(Recorded information)
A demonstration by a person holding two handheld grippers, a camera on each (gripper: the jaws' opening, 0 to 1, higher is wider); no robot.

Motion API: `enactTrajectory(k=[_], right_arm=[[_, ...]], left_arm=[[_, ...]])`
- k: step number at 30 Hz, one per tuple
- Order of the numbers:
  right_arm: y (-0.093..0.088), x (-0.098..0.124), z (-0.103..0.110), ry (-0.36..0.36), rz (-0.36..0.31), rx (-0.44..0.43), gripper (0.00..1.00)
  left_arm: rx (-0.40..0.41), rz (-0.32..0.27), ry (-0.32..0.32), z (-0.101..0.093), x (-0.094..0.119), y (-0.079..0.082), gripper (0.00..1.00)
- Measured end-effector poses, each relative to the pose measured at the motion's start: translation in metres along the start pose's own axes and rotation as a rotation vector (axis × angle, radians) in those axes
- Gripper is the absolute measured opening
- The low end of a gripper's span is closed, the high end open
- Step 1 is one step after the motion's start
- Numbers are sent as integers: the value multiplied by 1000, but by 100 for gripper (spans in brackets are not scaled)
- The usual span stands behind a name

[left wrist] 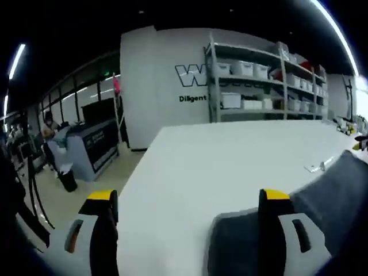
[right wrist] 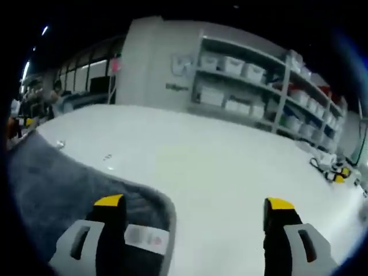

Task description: Open the folded towel by lifting each exposed corner and separating the folded layers until the towel lies flat within the target outline without major curled edges

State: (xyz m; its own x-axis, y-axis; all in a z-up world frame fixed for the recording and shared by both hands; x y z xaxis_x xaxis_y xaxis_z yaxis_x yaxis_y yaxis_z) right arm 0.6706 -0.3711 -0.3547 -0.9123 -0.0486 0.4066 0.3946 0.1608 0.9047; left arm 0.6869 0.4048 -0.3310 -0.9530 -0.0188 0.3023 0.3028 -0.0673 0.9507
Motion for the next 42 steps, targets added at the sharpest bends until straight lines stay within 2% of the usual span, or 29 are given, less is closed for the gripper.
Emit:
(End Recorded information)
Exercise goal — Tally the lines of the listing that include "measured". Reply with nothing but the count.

Answer for the task — 2